**WORK REQUIRED:** Go through the lines below and transcribe each one exactly.
Top of RECORD EXTRACTS
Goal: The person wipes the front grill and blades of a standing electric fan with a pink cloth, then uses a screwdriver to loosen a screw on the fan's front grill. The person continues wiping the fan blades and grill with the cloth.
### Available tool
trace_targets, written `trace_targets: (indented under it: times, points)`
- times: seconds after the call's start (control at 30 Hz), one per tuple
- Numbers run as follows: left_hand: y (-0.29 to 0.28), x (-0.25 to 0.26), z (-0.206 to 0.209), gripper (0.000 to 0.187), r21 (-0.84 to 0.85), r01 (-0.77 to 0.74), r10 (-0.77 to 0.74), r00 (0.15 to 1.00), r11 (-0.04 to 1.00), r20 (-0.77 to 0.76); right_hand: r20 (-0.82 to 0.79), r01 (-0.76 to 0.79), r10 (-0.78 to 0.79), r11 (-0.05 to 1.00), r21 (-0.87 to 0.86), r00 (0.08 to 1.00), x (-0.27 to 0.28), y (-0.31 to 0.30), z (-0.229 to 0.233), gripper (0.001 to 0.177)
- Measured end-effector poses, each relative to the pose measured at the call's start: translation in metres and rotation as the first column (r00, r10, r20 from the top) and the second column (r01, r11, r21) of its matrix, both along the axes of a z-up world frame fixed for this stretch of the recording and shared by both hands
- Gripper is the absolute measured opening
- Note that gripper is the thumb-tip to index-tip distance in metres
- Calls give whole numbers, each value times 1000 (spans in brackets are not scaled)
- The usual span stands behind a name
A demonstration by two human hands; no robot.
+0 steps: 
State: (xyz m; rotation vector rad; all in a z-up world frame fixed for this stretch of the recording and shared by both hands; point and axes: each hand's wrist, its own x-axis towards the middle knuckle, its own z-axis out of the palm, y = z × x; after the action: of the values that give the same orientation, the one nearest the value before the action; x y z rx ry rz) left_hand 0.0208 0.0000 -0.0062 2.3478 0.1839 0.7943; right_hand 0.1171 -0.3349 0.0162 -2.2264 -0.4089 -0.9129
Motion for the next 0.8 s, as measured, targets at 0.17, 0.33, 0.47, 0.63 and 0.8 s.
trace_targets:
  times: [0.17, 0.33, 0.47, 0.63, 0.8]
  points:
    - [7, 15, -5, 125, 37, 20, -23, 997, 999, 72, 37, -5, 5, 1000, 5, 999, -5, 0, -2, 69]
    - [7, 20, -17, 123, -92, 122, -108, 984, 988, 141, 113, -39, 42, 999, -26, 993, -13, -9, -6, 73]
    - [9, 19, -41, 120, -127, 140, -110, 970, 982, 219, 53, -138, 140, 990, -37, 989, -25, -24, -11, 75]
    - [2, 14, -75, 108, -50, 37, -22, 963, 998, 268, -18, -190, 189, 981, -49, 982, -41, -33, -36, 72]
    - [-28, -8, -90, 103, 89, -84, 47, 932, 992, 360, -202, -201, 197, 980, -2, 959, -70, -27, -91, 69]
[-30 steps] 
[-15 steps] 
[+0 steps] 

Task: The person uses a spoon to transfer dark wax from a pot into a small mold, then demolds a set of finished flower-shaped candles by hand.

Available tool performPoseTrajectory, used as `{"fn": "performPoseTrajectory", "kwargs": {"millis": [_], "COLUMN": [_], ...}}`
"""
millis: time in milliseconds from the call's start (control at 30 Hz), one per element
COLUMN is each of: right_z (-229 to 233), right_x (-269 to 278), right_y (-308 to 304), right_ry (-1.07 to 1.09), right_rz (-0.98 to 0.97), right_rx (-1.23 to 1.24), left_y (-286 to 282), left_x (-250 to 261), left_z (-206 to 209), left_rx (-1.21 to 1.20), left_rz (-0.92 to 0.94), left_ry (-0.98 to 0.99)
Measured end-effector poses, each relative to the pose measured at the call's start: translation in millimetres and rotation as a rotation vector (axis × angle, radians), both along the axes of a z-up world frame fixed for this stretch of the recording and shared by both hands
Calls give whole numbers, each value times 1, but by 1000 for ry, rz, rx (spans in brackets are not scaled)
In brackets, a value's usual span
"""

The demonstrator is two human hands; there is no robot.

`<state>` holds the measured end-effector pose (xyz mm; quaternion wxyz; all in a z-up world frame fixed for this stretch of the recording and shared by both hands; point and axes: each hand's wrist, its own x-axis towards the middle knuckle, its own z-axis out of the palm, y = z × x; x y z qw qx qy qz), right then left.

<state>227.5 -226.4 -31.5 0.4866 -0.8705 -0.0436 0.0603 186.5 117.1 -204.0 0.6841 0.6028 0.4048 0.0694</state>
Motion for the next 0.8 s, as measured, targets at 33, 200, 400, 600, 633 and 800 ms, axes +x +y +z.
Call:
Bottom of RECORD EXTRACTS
**PROBLEM SOLUTION:**
Goal: The person wipes the front grill and blades of a standing electric fan with a pink cloth, then uses a screwdriver to loosen a screw on the fan's front grill. The person continues wiping the fan blades and grill with the cloth.
### Available tool
trace_targets, written `trace_targets: (indented under it: times, points)`
- times: seconds after the call's start (control at 30 Hz), one per tuple
- Numbers run as follows: left_hand: y (-0.29 to 0.28), x (-0.25 to 0.26), z (-0.206 to 0.209), gripper (0.000 to 0.187), r21 (-0.84 to 0.85), r01 (-0.77 to 0.74), r10 (-0.77 to 0.74), r00 (0.15 to 1.00), r11 (-0.04 to 1.00), r20 (-0.77 to 0.76); right_hand: r20 (-0.82 to 0.79), r01 (-0.76 to 0.79), r10 (-0.78 to 0.79), r11 (-0.05 to 1.00), r21 (-0.87 to 0.86), r00 (0.08 to 1.00), x (-0.27 to 0.28), y (-0.31 to 0.30), z (-0.229 to 0.233), gripper (0.001 to 0.177)
- Measured end-effector poses, each relative to the pose measured at the call's start: translation in metres and rotation as the first column (r00, r10, r20 from the top) and the second column (r01, r11, r21) of its matrix, both along the axes of a z-up world frame fixed for this stretch of the recording and shared by both hands
- Gripper is the absolute measured opening
- Note that gripper is the thumb-tip to index-tip distance in metres
- Calls give whole numbers, each value times 1000 (spans in brackets are not scaled)
- The usual span stands behind a name
A demonstration by two human hands; no robot.
+0 steps: 
State: (xyz m; rotation vector rad; all in a z-up world frame fixed for this stretch of the recording and shared by both hands; point and axes: each hand's wrist, its own x-axis towards the middle knuckle, its own z-axis out of the palm, y = z × x; after the action: of the values that give the same orientation, the one nearest the value before the action; x y z rx ry rz) left_hand 0.0208 0.0000 -0.0062 2.3478 0.1839 0.7943; right_hand 0.1171 -0.3349 0.0162 -2.2264 -0.4089 -0.9129
Motion for the next 0.8 s, as measured, targets at 0.17, 0.33, 0.47, 0.63 and 0.8 s.
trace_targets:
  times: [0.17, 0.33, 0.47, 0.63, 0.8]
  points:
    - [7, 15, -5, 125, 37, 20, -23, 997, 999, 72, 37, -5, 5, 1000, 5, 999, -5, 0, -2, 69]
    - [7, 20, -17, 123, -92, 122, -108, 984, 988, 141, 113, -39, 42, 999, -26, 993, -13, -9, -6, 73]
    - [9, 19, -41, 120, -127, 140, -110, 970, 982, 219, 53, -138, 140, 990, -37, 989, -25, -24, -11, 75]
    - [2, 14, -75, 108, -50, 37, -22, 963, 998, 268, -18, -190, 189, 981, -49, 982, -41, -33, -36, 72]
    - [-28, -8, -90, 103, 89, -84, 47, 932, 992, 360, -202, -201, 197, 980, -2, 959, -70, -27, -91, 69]
[-30 steps] 
[-15 steps] 
[+0 steps] 

Task: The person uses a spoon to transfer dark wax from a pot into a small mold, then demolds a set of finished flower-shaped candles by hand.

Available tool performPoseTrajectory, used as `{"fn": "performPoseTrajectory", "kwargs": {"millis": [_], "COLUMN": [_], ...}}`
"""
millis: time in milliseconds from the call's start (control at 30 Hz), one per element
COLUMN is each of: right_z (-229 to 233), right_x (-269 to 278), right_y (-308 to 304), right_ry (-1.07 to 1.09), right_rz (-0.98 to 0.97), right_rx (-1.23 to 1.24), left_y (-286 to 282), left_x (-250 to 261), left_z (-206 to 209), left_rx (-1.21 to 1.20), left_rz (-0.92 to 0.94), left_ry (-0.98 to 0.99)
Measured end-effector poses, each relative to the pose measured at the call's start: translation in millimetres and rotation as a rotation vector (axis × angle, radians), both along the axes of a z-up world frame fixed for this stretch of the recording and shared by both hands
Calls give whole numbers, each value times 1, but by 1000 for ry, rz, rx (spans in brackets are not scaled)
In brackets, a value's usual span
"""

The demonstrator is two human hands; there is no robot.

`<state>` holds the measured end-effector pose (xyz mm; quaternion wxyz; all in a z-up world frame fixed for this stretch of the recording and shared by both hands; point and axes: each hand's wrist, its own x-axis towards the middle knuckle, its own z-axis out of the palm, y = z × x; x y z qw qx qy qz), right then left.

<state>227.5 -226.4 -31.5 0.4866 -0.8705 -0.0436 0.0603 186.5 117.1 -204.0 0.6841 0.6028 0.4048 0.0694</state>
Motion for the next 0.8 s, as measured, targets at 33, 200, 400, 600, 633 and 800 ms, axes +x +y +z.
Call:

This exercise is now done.